Di lereng Gunung Lawu, tersembunyi sebuah telaga magis bernama Telaga Bidadari. Konon, telaga ini adalah tempat di mana langit dan bumi bersatu, dijaga oleh kekuatan alam yang tak terlihat. Suatu hari, Jaka Tarub, pemuda penjelajah hutan, menemukan telaga ini. Ia terpesona melihat tujuh bidadari turun dari kahyangan untuk mandi. Salah satunya, Nawang Wulan, begitu memikat hati Jaka Tarub. Tanpa berpikir panjang, ia mengambil sayap Nawang Wulan dan menyembunyikannya, untuk menjebak Nawang Wulan di dunia manusia.

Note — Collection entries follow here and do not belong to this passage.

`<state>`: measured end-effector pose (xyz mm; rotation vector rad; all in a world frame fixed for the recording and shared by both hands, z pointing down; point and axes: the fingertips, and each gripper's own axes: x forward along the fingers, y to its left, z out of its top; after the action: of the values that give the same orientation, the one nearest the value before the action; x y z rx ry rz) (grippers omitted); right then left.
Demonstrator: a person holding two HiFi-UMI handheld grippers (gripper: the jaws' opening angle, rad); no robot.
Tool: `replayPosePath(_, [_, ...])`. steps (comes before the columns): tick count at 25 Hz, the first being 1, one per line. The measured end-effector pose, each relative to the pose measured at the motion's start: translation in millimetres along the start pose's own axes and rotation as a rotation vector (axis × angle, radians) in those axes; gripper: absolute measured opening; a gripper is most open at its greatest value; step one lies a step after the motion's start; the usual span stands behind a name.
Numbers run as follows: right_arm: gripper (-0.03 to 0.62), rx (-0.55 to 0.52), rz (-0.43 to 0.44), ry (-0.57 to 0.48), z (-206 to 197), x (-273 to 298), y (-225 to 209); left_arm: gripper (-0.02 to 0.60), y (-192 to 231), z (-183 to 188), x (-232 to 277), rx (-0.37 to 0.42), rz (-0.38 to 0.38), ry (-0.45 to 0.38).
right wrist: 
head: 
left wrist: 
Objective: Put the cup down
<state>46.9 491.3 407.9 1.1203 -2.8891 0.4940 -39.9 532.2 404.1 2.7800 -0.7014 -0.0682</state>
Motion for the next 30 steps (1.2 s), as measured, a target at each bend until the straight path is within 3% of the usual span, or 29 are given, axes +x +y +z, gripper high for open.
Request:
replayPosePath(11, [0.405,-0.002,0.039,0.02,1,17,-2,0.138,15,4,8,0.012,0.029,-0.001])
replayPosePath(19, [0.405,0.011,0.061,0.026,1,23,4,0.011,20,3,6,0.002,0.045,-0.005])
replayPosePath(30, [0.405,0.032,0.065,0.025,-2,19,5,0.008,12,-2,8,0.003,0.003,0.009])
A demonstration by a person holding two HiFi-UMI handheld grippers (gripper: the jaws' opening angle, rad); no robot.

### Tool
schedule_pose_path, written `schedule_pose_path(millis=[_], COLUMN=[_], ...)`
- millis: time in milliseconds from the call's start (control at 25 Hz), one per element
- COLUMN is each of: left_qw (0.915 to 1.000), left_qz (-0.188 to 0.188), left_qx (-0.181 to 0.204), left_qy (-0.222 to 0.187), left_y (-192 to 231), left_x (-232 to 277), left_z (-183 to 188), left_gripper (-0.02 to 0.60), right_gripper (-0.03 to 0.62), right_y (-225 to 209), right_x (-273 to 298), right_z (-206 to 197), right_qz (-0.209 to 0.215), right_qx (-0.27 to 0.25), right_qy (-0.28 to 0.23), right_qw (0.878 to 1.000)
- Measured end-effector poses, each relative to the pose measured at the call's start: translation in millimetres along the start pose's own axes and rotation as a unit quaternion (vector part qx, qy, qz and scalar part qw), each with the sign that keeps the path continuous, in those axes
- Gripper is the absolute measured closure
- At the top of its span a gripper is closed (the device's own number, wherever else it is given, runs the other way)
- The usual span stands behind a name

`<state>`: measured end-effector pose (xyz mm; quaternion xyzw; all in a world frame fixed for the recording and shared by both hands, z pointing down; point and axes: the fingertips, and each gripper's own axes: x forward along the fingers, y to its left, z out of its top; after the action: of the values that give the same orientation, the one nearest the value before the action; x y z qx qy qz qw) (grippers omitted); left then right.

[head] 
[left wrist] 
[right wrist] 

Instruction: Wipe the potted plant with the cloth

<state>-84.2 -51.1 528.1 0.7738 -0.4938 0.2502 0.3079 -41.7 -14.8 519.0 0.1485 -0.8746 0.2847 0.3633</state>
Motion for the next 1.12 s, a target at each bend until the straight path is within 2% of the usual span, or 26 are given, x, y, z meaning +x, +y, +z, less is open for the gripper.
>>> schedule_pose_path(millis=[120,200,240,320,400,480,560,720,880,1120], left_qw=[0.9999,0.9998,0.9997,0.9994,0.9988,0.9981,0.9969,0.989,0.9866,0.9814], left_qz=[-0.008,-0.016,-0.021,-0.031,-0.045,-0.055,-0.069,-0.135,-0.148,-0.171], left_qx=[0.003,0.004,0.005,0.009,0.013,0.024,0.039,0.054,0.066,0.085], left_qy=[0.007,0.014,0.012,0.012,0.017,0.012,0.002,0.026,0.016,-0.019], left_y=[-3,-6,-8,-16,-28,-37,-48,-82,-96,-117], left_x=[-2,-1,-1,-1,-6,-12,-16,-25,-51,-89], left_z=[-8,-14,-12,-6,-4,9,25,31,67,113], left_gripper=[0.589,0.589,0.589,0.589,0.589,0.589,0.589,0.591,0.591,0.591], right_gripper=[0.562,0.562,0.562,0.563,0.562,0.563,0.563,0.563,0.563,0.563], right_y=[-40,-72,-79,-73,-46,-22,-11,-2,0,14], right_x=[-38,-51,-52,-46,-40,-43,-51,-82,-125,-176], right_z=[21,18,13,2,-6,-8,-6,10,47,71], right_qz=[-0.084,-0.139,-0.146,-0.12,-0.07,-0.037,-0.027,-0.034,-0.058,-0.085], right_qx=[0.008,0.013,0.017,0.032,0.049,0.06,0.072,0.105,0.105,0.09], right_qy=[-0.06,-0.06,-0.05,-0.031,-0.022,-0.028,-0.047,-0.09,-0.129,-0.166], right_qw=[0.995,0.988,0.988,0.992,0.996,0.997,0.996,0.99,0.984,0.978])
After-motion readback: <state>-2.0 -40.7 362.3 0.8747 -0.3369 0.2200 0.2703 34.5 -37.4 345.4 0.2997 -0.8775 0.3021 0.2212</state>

Mereka pun menikah dan hidup bahagia, dikaruniai seorang anak. Namun, Nawang Wulan selalu merasa ada yang kurang. Hatinya merindukan kahyangan, tempat asalnya. Suatu hari, ia menemukan sayapnya yang disembunyikan. Dengan berat hati, ia memutuskan untuk kembali ke kahyangan, meninggalkan pesan kepada Jaka Tarub: “Jagalah alam ini, karena di sinilah langit dan bumi menyatu. Jangan pernah serakah, atau alam akan membalasnya.”
Sejak itu, Telaga Bidadari menjadi tempat yang sakral. Bunga-bunga eksotis, tumbuh subur di sekitarnya, seolah-olah dijaga oleh roh Nawang Wulan. Gunung Lawu pun tetap berdiri megah, mengingatkan siapa pun yang datang tentang pentingnya menjaga harmoni antara manusia dan alam.
Nilai moral dari kisah ini adalah pentingnya menjaga harmoni antara manusia dan alam. Cerita ini mengajarkan kita untuk tidak serakah, menghormati kekuatan alam, dan belajar dari kesalahan untuk hidup lebih baik. Dengan menjaga keseimbangan alam, kita bisa menciptakan kehidupan yang harmonis dan berkelanjutan.